When rain briefly stopped play towards the end of the second set, Federer came back with a break, but ceded to Nadal in the 6-3 tie break.   

The match picked up in the more-evenly matched third set, Federer appearing to change his game and gaining a rare upperhand at 5-5 - three hours into the match - which enabled him to take the set.

The fourth set saw Federer returning to his old form, but still handing two games to Nadal, who moved in for the kill.  

Speaking afterwards, Nadal apologised to Federer for winning, telling the court: "I think we played a good match."

For his part Federer said Nadal had once again shown he was one of the best players on clay, and said he was proud of his record at this year's tournament.

Drought ends

It was the sixth time Nadal had beaten Federer in eight grand slam finals. He won 16 of their previous 24 matches.

"I'm going to play against Nadal, my main rival, in another Grand Slam final. We live for these moments,” Federer said ahead of the match.

The pair had met three times before in the final of the French Open – in 2006, 2007 and 2008. Nadal won every encounter.

The Spaniard's only loss at the French Open came two years ago when he was defeated by Robin Soderling in the fourth round. But he came back in 2010 and won his fifth title, beating Soderling in the final. This year, Nadal beat Soderling in the quarterfinals.

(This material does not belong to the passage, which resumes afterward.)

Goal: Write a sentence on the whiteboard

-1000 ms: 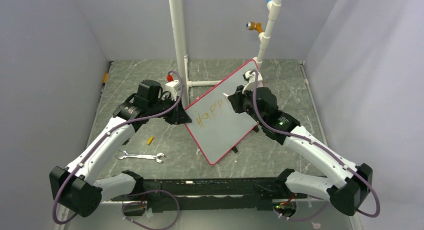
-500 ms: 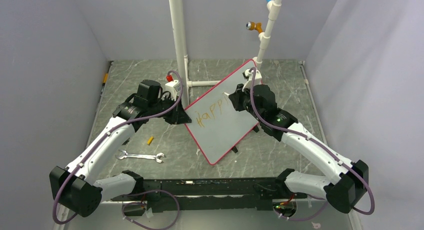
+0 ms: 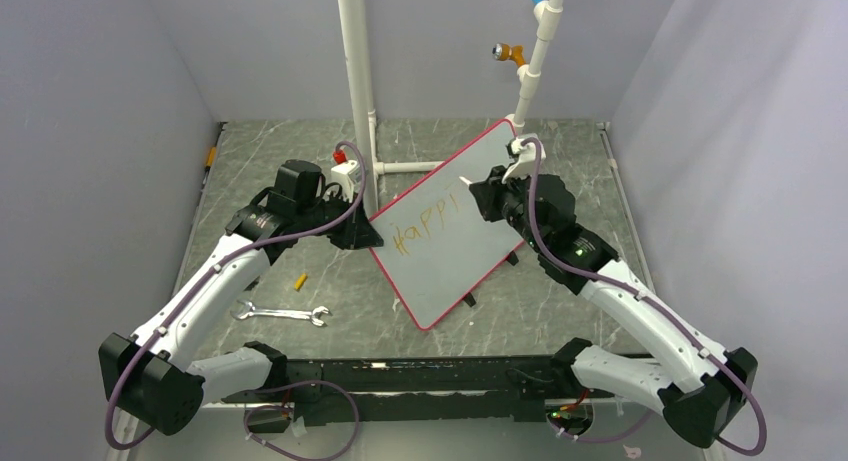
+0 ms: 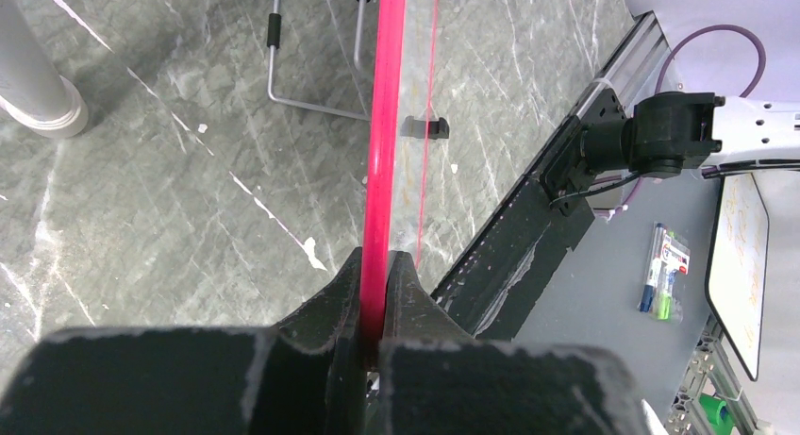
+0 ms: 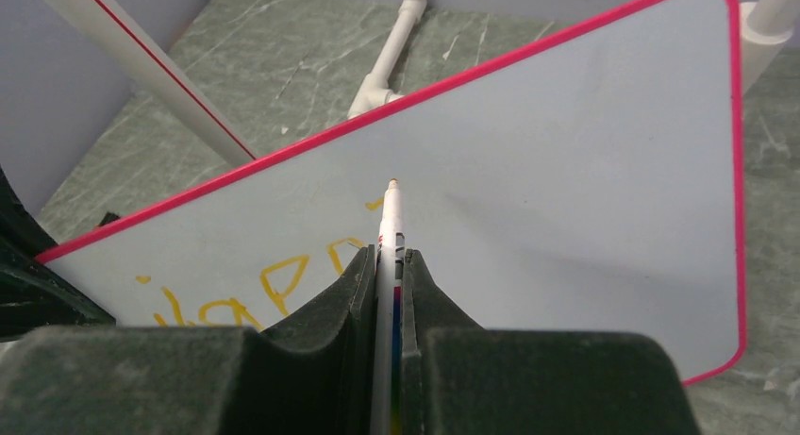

Federer’s victory against Novak Djokovic in the semis put him into his first grand slam final in more than 16 months, his longest drought since he won his first major title at Wimbledon in 2003.

His offensive approach in the lead up to the final bodes well for Wimbledon this year, where he will be seeking a seventh title.

Head-to-head

Rafael Nadal

1st seeded

17 wins against Federer

Age 25

Left-handed

Turned pro in 2001

46 career titles

Career prize money: $40 million

Roger Federer

3rd seeded

8 wins against Nadal

Age 29

Turned pro in 1998

Right-handed

67 career titles

Career prize money: $62 million

end of infobox

French Open

The French Open is the second grand slam event of the year and is held at the Stade Roland Garros in Paris.

It took place this year from May 17-June 5.

The 2011 French Open offered prize money of €17,520,000 (SFr21,900,000) up from €16,807,400 in 2010.

As in 2010 the event awarded equal prize money to men and women in all events. The male and female singles champions each receive €1,200,000, up from €1,120,000 last year.

The event began as a national tournament in 1891 as the Championnat de France International de Tennis.